What the exercise asks:
Repeat exactly, and only, the lines from the one holding "7. Identify the black gripper" through the last line of the records below.

(Records from a data source)
= = = =
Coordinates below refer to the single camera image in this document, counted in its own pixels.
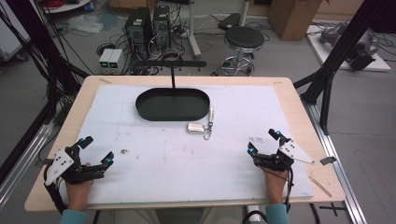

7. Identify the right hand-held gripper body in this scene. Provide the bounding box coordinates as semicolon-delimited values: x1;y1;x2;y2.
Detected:
253;139;316;173

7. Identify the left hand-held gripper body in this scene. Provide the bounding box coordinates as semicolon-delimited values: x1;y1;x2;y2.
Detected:
44;144;106;188

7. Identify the silver key fob with keychain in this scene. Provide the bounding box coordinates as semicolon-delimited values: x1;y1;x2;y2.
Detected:
186;105;216;141

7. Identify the black key rack with tray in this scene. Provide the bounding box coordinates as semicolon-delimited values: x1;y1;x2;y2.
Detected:
134;60;212;122

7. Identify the person's left hand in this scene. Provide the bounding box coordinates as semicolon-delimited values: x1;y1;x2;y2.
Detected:
64;161;94;213

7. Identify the person's right hand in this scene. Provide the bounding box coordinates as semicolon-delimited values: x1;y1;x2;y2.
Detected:
262;167;290;205

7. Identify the black tape piece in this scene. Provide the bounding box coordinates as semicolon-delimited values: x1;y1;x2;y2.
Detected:
319;156;338;166

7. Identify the thin wooden stick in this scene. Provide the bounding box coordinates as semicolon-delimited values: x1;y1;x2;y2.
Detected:
308;175;333;199

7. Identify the white foam mat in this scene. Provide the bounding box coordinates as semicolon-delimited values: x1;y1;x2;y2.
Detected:
59;84;315;206

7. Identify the white power supply box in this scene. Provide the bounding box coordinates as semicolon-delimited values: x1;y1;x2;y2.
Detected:
98;48;115;75
107;49;125;75

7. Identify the black round stool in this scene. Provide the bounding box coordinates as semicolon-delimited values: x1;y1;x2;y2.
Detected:
219;25;266;77

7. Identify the brown cardboard box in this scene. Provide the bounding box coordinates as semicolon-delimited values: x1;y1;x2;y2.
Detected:
267;0;323;42

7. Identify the clear plastic bag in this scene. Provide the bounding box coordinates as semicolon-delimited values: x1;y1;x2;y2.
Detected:
65;14;105;35

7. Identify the white board with grey device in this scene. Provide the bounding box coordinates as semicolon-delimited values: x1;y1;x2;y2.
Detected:
305;21;392;73

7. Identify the black flat case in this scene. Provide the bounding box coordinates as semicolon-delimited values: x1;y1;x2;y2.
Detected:
217;12;241;32

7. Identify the black computer tower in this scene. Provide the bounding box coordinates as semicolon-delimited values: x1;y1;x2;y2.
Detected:
124;7;154;61
152;5;172;49

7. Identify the white metal stand leg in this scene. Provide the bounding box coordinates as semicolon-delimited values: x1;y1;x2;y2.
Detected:
186;0;203;61

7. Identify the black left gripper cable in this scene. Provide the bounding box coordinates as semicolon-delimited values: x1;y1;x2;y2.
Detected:
43;163;68;215

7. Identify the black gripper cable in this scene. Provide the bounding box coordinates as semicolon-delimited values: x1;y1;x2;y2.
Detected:
285;167;295;213
43;163;68;215

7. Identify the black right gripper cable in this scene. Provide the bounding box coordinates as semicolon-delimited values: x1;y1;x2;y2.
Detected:
285;167;295;213

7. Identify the aluminium rail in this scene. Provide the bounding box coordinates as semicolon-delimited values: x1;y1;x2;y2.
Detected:
303;101;369;224
0;122;56;210

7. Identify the black metal frame stand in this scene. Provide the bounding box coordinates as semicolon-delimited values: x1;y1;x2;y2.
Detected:
293;0;396;135
0;0;92;126
= = = =
Your response:
7. Identify the black gripper cable in this scene. Provide the bounding box coordinates as semicolon-delimited values: x1;y1;x2;y2.
Detected:
285;167;295;213
43;163;68;215

7. Identify the black right gripper cable in this scene. Provide the bounding box coordinates as semicolon-delimited values: x1;y1;x2;y2.
Detected:
285;167;295;213

7. Identify the aluminium rail in this scene. Provide the bounding box coordinates as semicolon-delimited values: x1;y1;x2;y2.
Detected:
303;101;369;224
0;122;56;210

7. Identify the black metal frame stand in this scene. Provide the bounding box coordinates as semicolon-delimited values: x1;y1;x2;y2.
Detected:
293;0;396;135
0;0;92;126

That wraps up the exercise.